• _TASK STATEMENT_: Below are the records. Retype exactly the lines between the lines holding "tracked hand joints" and "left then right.", inclusive.

• _GIVEN DATA_:
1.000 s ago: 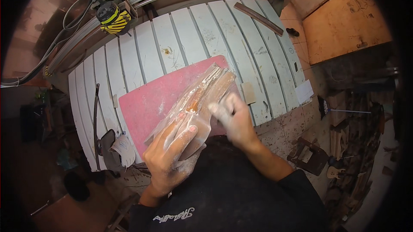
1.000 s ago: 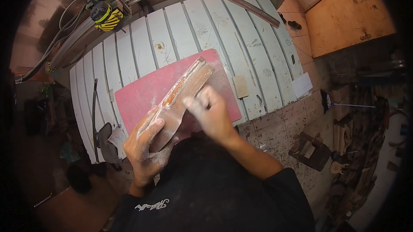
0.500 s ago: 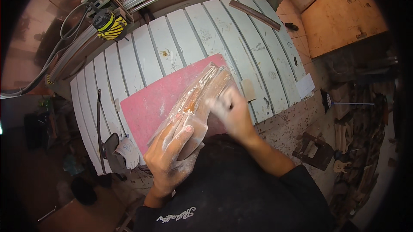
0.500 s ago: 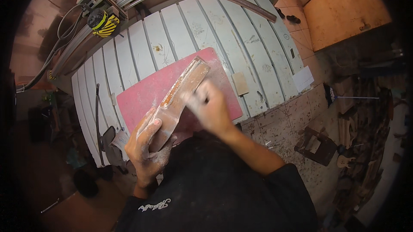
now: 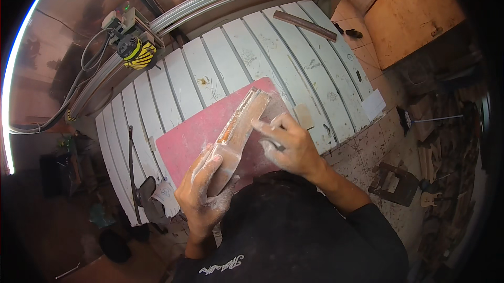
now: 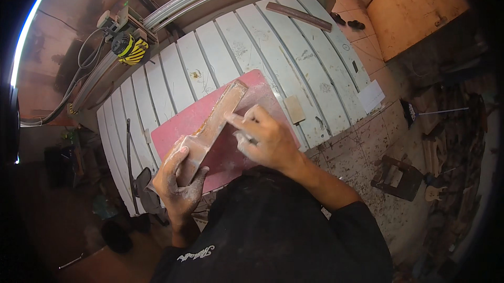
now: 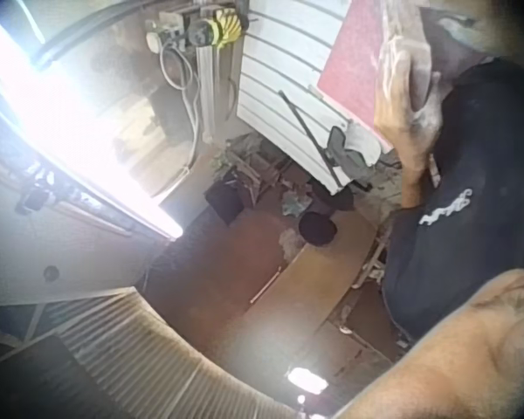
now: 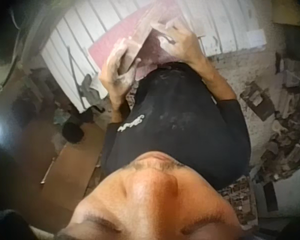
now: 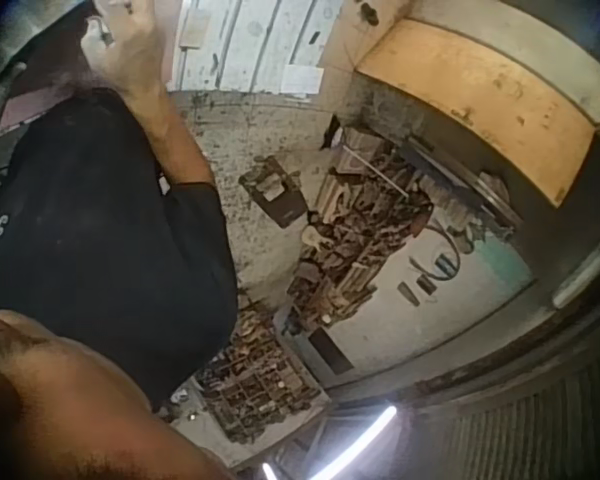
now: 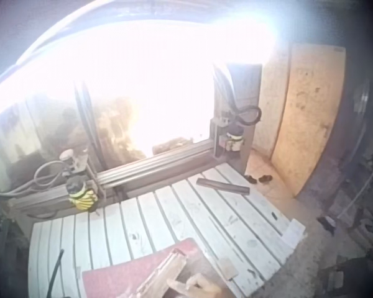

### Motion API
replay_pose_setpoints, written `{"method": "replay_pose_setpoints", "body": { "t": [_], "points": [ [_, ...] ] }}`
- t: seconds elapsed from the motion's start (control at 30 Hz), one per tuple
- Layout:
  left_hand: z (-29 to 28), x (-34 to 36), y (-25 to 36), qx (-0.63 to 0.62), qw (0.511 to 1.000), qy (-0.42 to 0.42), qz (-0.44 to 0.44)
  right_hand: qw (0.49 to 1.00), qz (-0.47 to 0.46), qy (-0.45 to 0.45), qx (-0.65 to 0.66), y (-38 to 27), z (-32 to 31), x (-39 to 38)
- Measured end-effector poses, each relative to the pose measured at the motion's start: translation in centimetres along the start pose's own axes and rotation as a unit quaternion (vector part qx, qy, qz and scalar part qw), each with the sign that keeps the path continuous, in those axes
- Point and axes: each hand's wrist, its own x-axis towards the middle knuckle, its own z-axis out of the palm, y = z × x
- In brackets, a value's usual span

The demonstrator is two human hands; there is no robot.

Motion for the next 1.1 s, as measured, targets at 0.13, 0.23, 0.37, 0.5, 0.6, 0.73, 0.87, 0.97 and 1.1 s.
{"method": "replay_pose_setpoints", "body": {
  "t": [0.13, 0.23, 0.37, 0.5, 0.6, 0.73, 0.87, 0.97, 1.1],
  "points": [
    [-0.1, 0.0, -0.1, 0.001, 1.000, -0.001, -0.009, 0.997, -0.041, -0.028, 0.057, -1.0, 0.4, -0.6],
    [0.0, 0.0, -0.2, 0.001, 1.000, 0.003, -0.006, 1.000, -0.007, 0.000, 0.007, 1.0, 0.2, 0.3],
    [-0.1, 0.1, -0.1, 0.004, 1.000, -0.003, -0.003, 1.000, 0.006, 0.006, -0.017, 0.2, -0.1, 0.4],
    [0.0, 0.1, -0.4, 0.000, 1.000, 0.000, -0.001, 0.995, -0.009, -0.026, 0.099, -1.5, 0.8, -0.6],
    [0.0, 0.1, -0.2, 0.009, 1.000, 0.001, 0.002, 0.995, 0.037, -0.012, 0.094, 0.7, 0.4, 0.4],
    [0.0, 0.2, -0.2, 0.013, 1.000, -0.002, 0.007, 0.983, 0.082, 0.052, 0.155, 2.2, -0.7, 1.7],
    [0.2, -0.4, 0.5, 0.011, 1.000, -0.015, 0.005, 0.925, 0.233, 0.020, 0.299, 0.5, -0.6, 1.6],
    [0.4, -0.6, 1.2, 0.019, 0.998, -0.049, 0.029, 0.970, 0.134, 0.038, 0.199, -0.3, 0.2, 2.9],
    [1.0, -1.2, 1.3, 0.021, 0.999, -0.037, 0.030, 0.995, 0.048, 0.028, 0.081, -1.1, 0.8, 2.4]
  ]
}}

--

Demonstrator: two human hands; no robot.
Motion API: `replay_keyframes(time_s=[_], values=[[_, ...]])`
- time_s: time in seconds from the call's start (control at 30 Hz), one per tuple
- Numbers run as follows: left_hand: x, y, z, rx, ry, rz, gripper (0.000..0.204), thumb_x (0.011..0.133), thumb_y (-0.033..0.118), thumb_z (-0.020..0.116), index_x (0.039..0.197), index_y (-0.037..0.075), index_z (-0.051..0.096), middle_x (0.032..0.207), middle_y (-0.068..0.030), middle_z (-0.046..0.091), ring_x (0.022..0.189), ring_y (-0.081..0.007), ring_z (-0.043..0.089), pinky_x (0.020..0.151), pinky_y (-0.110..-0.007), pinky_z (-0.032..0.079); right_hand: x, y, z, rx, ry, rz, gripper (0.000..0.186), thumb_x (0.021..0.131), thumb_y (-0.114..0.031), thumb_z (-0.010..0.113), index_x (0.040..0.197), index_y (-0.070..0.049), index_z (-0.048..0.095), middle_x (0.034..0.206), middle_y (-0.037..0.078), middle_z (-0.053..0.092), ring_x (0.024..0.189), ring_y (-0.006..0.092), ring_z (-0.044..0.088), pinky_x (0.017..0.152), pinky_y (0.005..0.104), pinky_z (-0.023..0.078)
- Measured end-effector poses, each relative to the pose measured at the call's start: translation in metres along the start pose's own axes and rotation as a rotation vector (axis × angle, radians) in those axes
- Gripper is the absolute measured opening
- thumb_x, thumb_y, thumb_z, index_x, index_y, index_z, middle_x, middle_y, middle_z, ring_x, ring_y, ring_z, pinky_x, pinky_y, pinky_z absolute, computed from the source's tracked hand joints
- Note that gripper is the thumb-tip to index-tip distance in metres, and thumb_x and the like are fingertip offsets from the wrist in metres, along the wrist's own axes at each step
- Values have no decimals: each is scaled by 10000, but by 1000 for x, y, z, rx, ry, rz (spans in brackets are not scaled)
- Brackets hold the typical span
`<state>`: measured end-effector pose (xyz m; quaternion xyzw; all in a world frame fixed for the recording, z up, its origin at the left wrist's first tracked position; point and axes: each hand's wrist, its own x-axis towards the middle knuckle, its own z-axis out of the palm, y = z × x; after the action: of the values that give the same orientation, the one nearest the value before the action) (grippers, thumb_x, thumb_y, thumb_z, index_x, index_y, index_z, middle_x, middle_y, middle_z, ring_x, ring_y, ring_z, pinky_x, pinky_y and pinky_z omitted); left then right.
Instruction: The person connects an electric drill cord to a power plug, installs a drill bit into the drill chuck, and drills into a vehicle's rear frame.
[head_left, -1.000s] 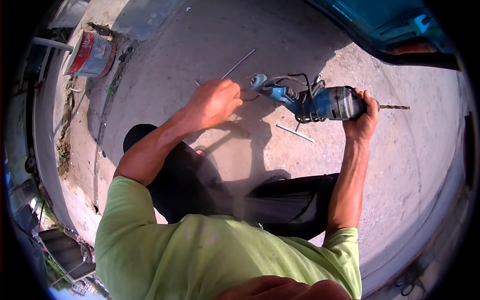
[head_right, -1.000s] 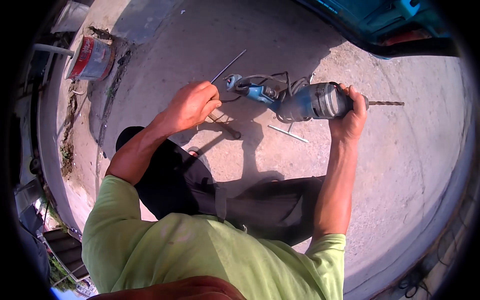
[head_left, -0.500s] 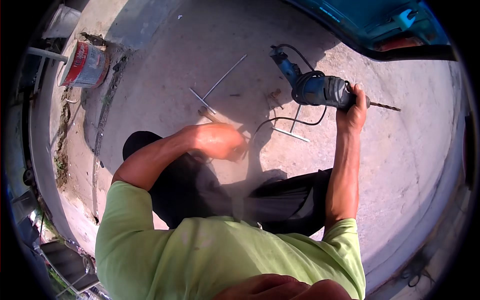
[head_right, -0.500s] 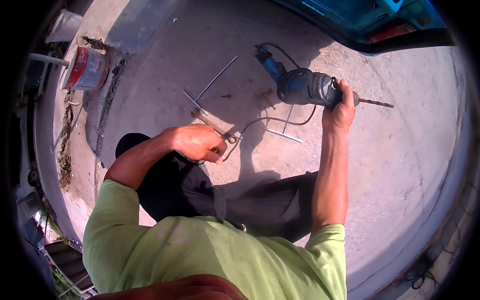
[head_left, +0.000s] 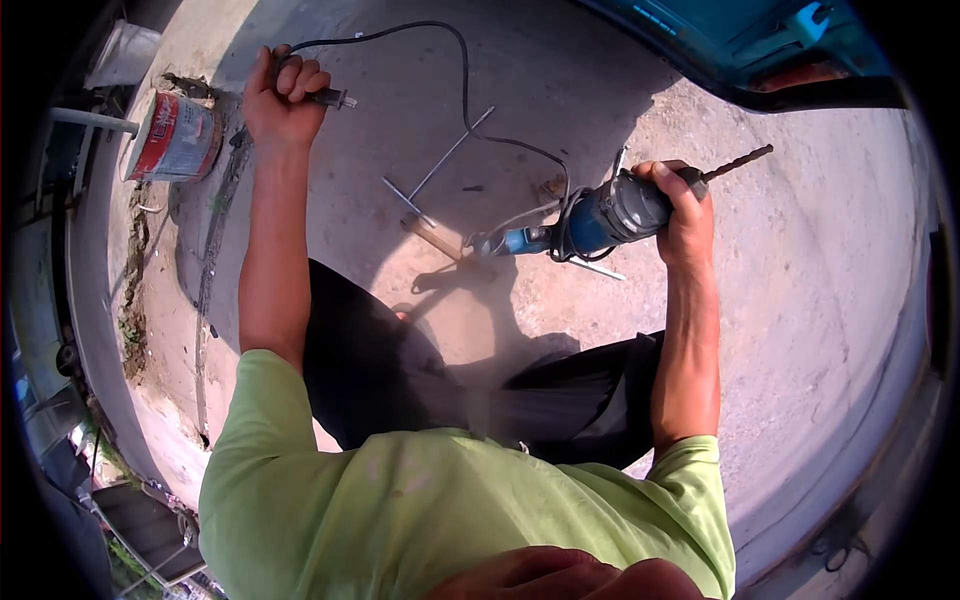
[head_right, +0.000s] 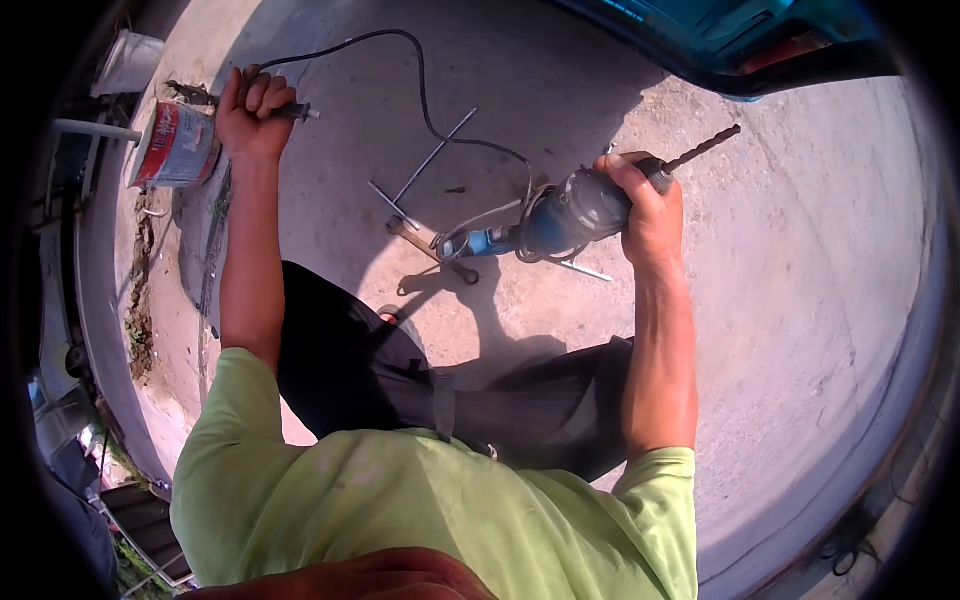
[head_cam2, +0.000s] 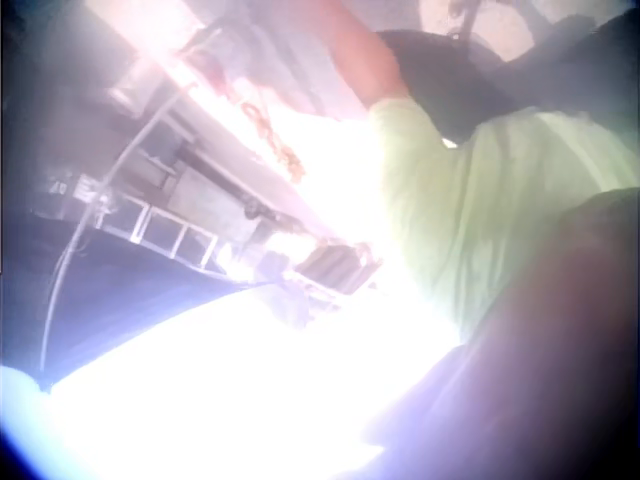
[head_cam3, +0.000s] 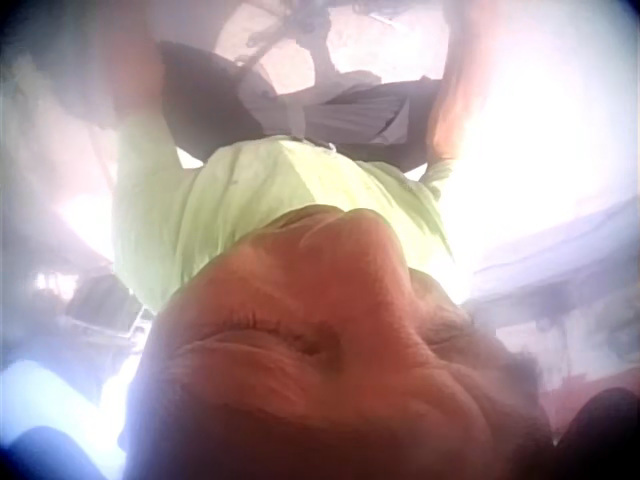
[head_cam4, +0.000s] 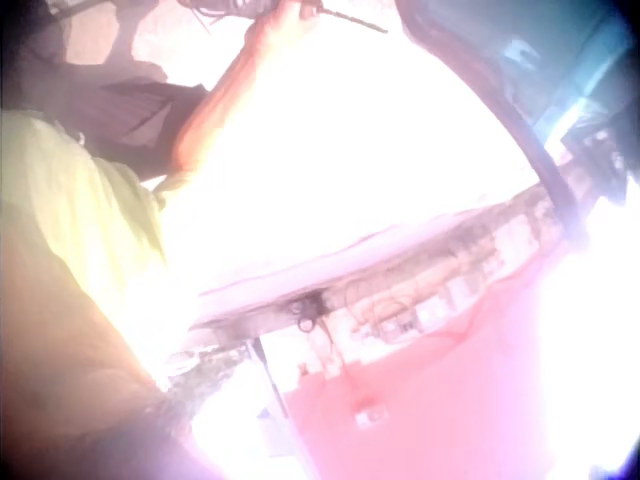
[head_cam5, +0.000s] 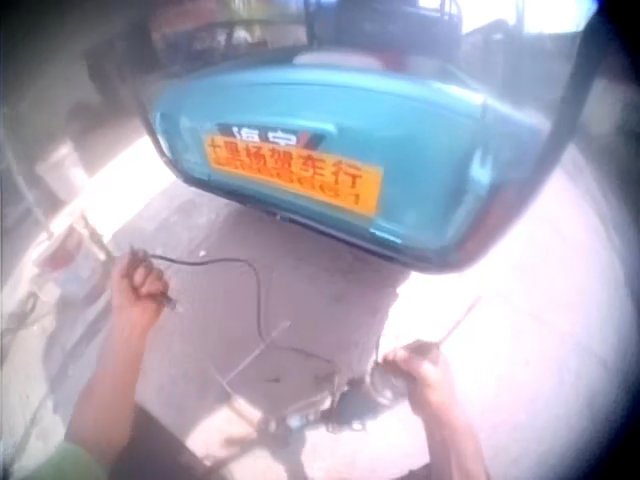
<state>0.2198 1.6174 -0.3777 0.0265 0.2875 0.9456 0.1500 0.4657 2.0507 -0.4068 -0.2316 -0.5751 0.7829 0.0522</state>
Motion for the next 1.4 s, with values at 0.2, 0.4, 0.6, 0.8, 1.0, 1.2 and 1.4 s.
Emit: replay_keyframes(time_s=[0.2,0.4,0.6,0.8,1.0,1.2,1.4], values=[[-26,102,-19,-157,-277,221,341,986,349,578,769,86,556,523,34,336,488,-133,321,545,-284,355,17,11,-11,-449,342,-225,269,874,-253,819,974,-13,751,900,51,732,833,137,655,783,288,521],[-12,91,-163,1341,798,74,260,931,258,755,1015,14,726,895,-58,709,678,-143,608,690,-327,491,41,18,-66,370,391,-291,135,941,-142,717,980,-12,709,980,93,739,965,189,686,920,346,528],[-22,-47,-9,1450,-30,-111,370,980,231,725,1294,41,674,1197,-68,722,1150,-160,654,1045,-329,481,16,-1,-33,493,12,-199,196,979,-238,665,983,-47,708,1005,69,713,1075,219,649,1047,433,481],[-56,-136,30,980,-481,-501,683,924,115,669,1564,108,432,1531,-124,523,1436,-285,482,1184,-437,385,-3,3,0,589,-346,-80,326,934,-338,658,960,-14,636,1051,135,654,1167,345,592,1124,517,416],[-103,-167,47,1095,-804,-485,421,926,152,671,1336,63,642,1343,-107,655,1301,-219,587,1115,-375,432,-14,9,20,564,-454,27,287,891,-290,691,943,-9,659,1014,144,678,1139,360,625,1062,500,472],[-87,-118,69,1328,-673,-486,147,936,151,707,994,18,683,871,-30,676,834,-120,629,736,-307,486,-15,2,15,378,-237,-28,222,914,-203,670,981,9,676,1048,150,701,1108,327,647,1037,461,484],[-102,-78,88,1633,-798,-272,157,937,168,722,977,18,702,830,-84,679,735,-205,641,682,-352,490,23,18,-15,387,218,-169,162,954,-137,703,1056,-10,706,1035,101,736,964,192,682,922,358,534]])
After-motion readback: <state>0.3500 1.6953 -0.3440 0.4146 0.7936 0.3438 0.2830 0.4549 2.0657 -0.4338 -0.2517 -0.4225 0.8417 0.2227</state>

• _THE COMPLETED TASK_:
- thumb_x, thumb_y, thumb_z, index_x, index_y, index_z, middle_x, middle_y, middle_z, ring_x, ring_y, ring_z, pinky_x, pinky_y, pinky_z absolute, computed from the source's tracked hand joints
- Note that gripper is the thumb-tip to index-tip distance in metres, and thumb_x and the like are fingertip offsets from the wrist in metres, along the wrist's own axes at each step
- Values have no decimals: each is scaled by 10000, but by 1000 for x, y, z, rx, ry, rz (spans in brackets are not scaled)
- Brackets hold the typical span
`<state>`: measured end-effector pose (xyz m; quaternion xyzw; all in a world frame fixed for the recording, z up, its origin at the left wrist's first tracked position; point and axes: each hand's wrist, its own x-axis towards the middle knuckle, its own z-axis out of the palm, y = z × x; after the action: of the values that give the same orientation, the one nearest the value before the action) (grippers, thumb_x, thumb_y, thumb_z, index_x, index_y, index_z, middle_x, middle_y, middle_z, ring_x, ring_y, ring_z, pinky_x, pinky_y and pinky_z omitted); left then right.

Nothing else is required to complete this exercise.